WHAT IS NEEDED :: The required output is the complete data, repeated without alteration.

WORKING DATA ::
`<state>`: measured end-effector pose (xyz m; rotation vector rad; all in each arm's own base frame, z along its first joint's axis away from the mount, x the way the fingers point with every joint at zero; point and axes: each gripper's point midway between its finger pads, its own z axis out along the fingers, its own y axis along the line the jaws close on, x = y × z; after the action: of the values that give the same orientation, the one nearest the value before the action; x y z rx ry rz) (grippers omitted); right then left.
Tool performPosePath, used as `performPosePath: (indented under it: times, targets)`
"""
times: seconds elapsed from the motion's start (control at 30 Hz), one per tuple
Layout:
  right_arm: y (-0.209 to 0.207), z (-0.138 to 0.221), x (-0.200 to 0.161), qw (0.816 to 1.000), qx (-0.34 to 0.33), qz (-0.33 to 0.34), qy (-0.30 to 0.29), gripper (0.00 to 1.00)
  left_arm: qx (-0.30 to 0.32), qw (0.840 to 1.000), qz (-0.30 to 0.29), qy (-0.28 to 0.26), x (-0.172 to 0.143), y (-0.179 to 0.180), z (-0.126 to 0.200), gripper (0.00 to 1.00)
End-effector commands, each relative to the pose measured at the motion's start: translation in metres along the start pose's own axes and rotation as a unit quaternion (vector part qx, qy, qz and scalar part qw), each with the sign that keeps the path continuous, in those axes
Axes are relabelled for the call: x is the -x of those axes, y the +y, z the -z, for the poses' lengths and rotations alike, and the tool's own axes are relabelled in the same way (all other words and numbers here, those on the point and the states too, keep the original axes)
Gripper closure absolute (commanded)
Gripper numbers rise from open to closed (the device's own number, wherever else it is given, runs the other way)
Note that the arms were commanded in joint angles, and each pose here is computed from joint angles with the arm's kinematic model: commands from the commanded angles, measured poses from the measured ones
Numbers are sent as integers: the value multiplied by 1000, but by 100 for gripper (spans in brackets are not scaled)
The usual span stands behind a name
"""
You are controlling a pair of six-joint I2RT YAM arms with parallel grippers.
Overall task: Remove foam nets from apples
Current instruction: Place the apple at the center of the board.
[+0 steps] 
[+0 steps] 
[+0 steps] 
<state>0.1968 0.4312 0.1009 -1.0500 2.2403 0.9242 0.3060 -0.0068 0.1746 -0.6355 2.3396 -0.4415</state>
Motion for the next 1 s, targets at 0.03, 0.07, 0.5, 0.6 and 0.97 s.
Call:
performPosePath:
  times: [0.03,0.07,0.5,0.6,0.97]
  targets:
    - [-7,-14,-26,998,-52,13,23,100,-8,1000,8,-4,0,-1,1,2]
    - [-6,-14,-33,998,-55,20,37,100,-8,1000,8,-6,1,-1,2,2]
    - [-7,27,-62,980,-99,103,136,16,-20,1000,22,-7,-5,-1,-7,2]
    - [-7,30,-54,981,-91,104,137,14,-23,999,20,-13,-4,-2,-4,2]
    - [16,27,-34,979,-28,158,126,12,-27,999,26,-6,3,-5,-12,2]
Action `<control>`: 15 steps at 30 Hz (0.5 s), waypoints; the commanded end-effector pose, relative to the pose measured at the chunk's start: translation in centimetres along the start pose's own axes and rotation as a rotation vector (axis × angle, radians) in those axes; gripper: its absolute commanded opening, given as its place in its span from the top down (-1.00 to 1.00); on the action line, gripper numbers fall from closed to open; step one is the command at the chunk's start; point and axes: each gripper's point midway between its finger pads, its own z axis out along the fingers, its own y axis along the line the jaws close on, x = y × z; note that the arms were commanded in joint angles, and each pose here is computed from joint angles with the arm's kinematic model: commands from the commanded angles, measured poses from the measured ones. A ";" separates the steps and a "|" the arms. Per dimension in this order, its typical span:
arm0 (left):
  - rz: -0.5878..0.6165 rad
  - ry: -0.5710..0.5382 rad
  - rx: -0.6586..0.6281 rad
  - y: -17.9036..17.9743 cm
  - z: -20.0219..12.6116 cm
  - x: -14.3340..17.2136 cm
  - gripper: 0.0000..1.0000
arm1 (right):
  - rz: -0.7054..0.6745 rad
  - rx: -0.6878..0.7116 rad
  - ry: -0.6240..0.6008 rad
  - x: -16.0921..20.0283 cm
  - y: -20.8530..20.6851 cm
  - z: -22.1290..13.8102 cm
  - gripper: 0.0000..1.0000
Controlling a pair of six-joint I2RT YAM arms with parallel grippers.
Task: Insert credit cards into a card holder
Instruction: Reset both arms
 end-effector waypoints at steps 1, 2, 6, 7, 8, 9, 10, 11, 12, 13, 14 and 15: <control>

ANSWER SECTION ::
`<state>`: measured end-effector pose (xyz m; rotation vector rad; all in each arm's own base frame, z along its first joint's axis away from the mount, x the way the fingers point with every joint at zero; point and axes: each gripper's point midway between its finger pads, its own z axis out along the fingers, its own y axis along the line the jaws close on, x = y × z; after the action: of the values that give the same orientation, the one nearest the value before the action; x y z rx ry rz) (grippers omitted); right then left.
Tool performPosePath, used as `performPosePath: (indented under it: times, targets)`
"""
times: seconds elapsed from the motion's start (control at 30 Hz), one per tuple
Layout:
  right_arm: y (-0.209 to 0.207), z (-0.138 to 0.221), x (-0.200 to 0.161), qw (0.816 to 1.000), qx (-0.34 to 0.33), qz (-0.33 to 0.34), qy (-0.30 to 0.29), gripper (0.00 to 1.00)
  left_arm: qx (-0.30 to 0.32), qw (0.840 to 1.000), qz (-0.30 to 0.29), qy (-0.28 to 0.26), x (-0.172 to 0.143), y (-0.179 to 0.180), z (-0.126 to 0.200), gripper (0.00 to 1.00)
End-effector commands, each relative to the pose measured at the motion's start: translation in metres along the start pose's own axes and rotation as a unit quaternion (vector part qx, qy, qz and scalar part qw), each with the sign that keeps the path continuous, in those axes
Axes are relabelled for the call: x is the -x of those axes, y the +y, z the -z, for the poses' lengths and rotations alike, and the tool's own axes are relabelled in the same way (all other words and numbers here, those on the point and the states too, keep the original axes)
Gripper closure absolute (commanded)
Gripper numbers rise from open to closed (the device's own number, wherever else it is given, runs the other way)
Note that the arms were commanded in joint angles, and each pose here is computed from joint angles with the arm's kinematic model: commands from the commanded angles, measured poses from the measured ones
Numbers are sent as integers: the value multiplied by 1000, but by 100 for gripper (spans in brackets are not scaled)
The usual span stands behind a name
"""
You are controlling a pair of six-joint I2RT YAM arms with parallel grippers.
Overall task: Remove foam nets from apples
Current instruction: Place the apple at the center of the board.
[+0 steps] 
[+0 steps] 
[+0 steps] 
<state>0.1968 0.4312 0.1009 -1.0500 2.2403 0.9242 0.3060 -0.0068 0.1746 -0.6355 2.3396 -0.4415</state>
Motion for the next 1 s, targets at 0.03, 0.07, 0.5, 0.6 and 0.97 s.
Call:
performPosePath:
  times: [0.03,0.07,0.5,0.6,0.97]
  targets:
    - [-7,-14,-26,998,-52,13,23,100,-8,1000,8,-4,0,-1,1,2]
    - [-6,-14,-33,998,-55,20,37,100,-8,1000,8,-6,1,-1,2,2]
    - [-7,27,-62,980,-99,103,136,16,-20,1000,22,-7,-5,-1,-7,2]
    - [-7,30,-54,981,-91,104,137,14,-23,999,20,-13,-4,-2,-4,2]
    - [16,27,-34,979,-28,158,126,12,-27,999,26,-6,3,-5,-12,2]
Action `<control>`: 15 steps at 30 Hz (0.5 s), waypoints; the commanded end-effector pose, relative to the pose measured at the chunk's start: translation in centimetres along the start pose's own axes and rotation as a rotation vector (axis × angle, radians) in those axes; gripper: its absolute commanded opening, given as its place in its span from the top down (-1.00 to 1.00); on the action line, gripper numbers fall from closed to open; step one is the command at the chunk's start; point and axes: each gripper's point midway between its finger pads, its own z axis out along the fingers, its own y axis along the line the jaws close on, x = y × z; note that the arms were commanded in joint angles, and each pose here is computed from joint angles with the arm's kinematic model: commands from the commanded angles, measured poses from the measured ones. A ";" separates the steps and a "|" the arms. Per dimension in this order, its typical span:
arm0 (left):
  - rz: -0.5878..0.6165 rad
  - ry: -0.5710..0.5382 rad
  - rx: -0.6586..0.6281 rad
  - y: -17.9036..17.9743 cm
  - z: -20.0219..12.6116 cm
  - x: -14.3340..17.2136 cm
  - gripper: 0.0000..1.0000
arm1 (right):
  - rz: -0.7054..0.6745 rad
  - rx: -0.6878..0.7116 rad
  - ry: -0.6240..0.6008 rad
  - x: -16.0921..20.0283 cm
  - y: -20.8530..20.6851 cm
  - z: -22.1290..13.8102 cm
  - gripper: 0.0000..1.0000
Controlling a pair of six-joint I2RT YAM arms with parallel grippers.
Task: Insert credit cards into a card holder
Instruction: Reset both arms
 end-effector waypoints at steps 1, 2, 6, 7, 8, 9, 10, 11, 12, 13, 14 and 15: <control>

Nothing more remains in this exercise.